Tuesday, May 13, 2008

Baby Blues

Last night at 11:27pm I heard the local train rolling through town blowing it's horn. It is about 3 miles from my house but on a silent night I can hear it as clear as a bell. The theme from Disney's Choo Choo Soul came immediately to my head. "Chug-a-Chug-a-Choo, Chug-a-chug-a-Ahhh; Chug-a-Chug-a-Chooo, Chug-a-chug-a-Ahhh; All aboard the Choo Choo Train, All aboard the Choo Choo Train, All aboard the Choo Choo Train; All aboard, All aboard; CHOO CHOO" After that I couldn't fall asleep I just laid there trying to get comfortable then the thoughts came in to my mind.
My friend had a baby on Sunday, yeah. I am happy for her and I know she will be fine.
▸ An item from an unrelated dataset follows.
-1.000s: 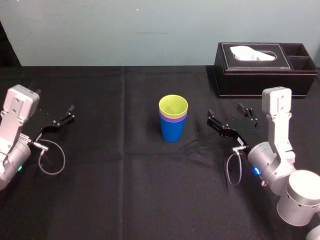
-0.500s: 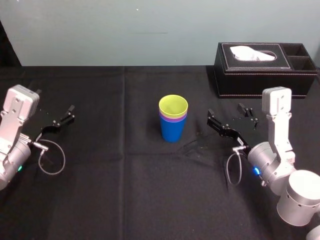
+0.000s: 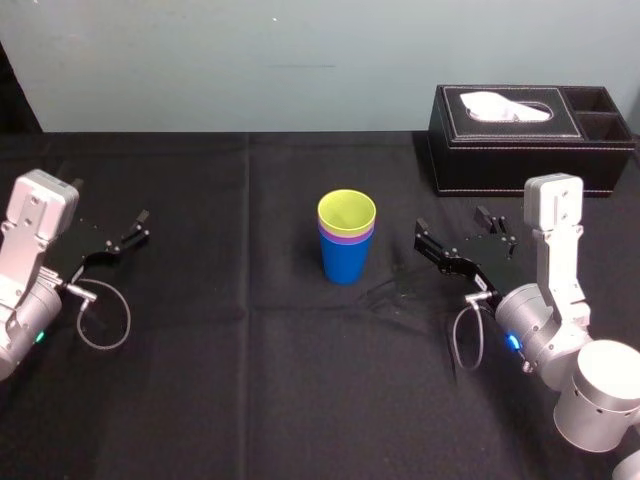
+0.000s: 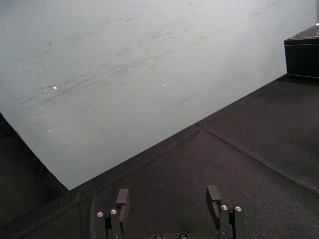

But I guess I'm not as happy for her as I should be. She confessed to me that she was having a baby more for her husband and that right now it was the best time. She said she didn't know if she was ready or ever will be ready to have kids. Then I start think how unfair life is and how it really just screws with you. You see I have this other friend who would give up a body part to have a baby. She had a miscarriage earlier this year and now is stressfully trying to get pregnant again. I know it is going to happen for them and I know when it does it will be the happiest time ever, but why couldn't that have been her having a baby on Sunday instead of my other friend. Does this sound horrible? Am I a horrible friend?
Like I said I know it is going to happen for my other friend and when it does maybe I'll forget that I even felt this way.